Imam Syafi’i berkata: Apabila seseorang menyerahkan harta tertentu kepada orang lain seraya berkata kepadanya “Gadaikanlah ia kepada si fulan”, lalu orang itu menggadaikannya kepada orang yang dimaksud, kemudian orang yang menyerahkan harta tersebut mengatakan “Sesungguhnya aku memerintahkannya untuk menggadaikannya kepadamu dengan tebusan 10 Dinar”, sementara penerima gadai mengatakan “Orang yang engkau beri izin itu datang kepadaku membawa suratmu bahwa engkau meminjam kepadaku sebesar 20 Dirham, maka aku pun memberikan jumlah tersebut kepadanya”, namun utusan mendustakan perkataanya, maka yang dijadikan pedoman adalah perkataan utusan dan pengutus, dan aku tidak melihat kepada harga barang gadai.
Sekiranya utusan membenarkan dan berkata, “Aku telah mengambil darimu 20 Dinar dan menyerahkan kepada orang yang mengutusku”, namun orang yang mengutus mendustakannya, maka yang dijadikan pegangan adalah perkataan orang yang mengutus disertai sumpahnya bahwa ia tidak memerintahkan kecuali sebesar 10 Dinar dan tidak ada yang diserahkan oleh utusan kepadanya selain 10 Dinar tersebut. Pada kasus ini harta tergadai dengan 10 Dinar, sedangkan orang yang diutus harus membayar kepada penerima gadai sebesar 10 Dinar, karena ia mengaku telah mengambil dari penerima gadai sebanyak 20 Dinar.

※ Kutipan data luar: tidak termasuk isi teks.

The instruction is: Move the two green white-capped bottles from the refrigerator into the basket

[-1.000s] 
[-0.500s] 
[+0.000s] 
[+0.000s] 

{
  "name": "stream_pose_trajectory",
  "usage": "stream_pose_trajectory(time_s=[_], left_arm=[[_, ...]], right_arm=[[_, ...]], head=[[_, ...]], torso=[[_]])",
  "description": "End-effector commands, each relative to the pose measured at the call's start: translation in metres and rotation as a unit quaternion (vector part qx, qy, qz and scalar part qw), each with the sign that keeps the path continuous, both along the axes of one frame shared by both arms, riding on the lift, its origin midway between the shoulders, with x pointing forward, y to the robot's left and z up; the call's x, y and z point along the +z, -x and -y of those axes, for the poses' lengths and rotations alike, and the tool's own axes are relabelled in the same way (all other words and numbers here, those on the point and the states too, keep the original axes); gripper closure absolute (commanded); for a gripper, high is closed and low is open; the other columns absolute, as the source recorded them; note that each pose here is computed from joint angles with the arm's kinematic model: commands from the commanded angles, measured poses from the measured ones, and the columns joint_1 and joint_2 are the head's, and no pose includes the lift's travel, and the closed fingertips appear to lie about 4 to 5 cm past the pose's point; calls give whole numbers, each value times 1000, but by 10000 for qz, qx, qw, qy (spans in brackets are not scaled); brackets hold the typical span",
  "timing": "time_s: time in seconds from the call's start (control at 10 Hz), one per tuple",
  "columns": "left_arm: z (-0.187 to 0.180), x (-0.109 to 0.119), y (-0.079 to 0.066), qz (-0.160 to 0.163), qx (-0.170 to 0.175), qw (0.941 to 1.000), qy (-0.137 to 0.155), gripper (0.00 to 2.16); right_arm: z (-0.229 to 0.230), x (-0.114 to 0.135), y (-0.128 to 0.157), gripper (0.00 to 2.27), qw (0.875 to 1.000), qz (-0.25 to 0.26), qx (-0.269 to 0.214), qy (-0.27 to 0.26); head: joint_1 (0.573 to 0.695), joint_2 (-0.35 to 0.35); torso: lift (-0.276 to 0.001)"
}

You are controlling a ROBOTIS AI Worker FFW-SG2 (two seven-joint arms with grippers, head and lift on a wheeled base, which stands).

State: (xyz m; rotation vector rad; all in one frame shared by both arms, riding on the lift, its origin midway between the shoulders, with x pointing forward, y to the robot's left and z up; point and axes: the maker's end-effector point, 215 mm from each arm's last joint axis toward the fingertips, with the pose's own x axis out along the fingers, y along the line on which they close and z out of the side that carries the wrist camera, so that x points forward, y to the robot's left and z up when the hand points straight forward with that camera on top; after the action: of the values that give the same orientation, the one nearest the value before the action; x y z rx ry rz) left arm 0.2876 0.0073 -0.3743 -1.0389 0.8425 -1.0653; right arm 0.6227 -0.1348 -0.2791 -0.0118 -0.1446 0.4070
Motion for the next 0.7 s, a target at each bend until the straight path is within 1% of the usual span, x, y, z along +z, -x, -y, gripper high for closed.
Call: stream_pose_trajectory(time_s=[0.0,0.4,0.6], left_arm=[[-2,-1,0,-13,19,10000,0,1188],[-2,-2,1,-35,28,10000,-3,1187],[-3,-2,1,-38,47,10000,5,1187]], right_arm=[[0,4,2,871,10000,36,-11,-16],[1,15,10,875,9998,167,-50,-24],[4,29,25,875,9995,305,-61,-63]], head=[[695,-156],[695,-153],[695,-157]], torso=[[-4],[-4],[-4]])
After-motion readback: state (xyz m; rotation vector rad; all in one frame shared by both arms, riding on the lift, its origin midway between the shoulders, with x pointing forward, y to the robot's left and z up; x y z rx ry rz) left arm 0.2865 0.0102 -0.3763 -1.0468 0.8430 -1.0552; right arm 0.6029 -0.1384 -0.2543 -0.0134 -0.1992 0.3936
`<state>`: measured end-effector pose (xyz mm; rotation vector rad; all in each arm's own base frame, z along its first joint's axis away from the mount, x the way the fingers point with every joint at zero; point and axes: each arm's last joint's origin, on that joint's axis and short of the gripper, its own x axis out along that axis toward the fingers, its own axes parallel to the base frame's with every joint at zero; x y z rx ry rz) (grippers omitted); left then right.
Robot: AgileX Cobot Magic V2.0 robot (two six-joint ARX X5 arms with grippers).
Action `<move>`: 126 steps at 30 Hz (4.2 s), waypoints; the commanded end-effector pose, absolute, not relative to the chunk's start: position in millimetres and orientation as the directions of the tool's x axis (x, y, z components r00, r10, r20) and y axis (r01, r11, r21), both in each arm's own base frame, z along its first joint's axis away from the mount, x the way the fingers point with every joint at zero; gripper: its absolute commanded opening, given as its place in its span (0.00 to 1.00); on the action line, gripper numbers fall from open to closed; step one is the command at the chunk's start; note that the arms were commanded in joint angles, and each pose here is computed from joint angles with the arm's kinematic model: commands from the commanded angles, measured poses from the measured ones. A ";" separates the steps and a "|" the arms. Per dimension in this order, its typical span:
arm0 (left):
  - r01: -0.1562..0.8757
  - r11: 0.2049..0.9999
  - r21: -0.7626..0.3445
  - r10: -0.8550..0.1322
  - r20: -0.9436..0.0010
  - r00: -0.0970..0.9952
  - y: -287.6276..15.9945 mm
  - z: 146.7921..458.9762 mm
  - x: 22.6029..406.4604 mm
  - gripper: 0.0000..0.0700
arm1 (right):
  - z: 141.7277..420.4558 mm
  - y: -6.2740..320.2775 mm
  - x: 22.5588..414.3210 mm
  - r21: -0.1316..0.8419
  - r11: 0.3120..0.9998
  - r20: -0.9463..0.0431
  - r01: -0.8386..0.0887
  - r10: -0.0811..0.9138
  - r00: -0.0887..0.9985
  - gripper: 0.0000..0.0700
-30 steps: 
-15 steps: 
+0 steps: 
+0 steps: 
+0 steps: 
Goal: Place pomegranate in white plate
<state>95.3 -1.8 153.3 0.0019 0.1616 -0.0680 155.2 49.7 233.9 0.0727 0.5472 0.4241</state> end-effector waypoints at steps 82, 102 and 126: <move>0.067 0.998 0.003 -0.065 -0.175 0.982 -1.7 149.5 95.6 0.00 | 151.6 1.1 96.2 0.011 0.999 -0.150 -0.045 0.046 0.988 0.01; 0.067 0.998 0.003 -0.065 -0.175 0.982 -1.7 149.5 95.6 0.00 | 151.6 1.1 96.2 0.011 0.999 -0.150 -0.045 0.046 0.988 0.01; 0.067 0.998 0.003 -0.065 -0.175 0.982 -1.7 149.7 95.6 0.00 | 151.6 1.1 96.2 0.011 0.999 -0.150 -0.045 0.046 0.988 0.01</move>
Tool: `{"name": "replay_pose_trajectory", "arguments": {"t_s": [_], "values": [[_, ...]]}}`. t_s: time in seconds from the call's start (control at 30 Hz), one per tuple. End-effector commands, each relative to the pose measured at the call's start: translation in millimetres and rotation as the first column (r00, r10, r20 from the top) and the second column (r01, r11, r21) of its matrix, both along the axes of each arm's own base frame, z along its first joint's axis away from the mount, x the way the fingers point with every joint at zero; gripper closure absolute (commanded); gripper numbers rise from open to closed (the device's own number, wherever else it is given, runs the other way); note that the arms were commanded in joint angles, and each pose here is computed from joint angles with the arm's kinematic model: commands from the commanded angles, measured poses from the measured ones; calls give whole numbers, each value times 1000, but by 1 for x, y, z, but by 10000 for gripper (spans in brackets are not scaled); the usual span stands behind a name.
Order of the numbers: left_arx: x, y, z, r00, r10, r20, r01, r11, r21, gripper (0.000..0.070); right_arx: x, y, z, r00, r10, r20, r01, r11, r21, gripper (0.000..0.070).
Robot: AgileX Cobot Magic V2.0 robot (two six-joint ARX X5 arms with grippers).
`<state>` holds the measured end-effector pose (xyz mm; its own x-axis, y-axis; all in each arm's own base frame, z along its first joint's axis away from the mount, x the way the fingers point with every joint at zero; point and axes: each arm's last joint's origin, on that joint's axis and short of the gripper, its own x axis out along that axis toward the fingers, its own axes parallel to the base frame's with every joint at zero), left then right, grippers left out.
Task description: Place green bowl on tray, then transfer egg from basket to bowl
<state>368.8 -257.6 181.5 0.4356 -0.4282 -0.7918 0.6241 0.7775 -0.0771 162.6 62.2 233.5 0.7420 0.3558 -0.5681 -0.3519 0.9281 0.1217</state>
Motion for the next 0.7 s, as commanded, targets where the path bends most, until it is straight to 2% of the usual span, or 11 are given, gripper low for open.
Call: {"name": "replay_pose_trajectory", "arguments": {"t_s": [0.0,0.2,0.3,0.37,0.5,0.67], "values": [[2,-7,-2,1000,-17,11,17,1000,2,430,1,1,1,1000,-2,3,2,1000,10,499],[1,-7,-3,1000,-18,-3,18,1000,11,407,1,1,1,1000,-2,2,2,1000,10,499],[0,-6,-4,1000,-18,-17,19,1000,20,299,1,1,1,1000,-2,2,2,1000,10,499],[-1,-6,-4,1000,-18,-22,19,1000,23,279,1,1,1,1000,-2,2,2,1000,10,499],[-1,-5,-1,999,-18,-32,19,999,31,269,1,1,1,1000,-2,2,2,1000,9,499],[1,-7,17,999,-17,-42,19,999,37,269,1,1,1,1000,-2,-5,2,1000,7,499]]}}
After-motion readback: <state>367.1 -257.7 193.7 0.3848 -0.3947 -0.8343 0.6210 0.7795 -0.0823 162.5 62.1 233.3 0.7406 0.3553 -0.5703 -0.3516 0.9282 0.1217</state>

Apabila seseorang menyerahkan selembar pakaian kepada utusannya, lalu utusan itu menggadaikan pakaian tadi kepada seseorang, setelah itu orang yang diutus berkata kepada orang yang mengutus “Engkau memerintahkanku menggadaikan pakaian kepada fulan dengan tebusan 10 Dinar, lalu aku telah menggadaikannya”, sementara orang yang mengutus mengatakan “Aku memerintahkanmu mengutang dari si fulan sebesar 10 Dinar tanpa gadai, dan aku tidak mengizinkanmu menggadaikan pakaian”, maka yang dijadikan pegangan adalah perkataan pemilik pakaian dan uang sebesar 10 Dinar itu harus ia bayar segera.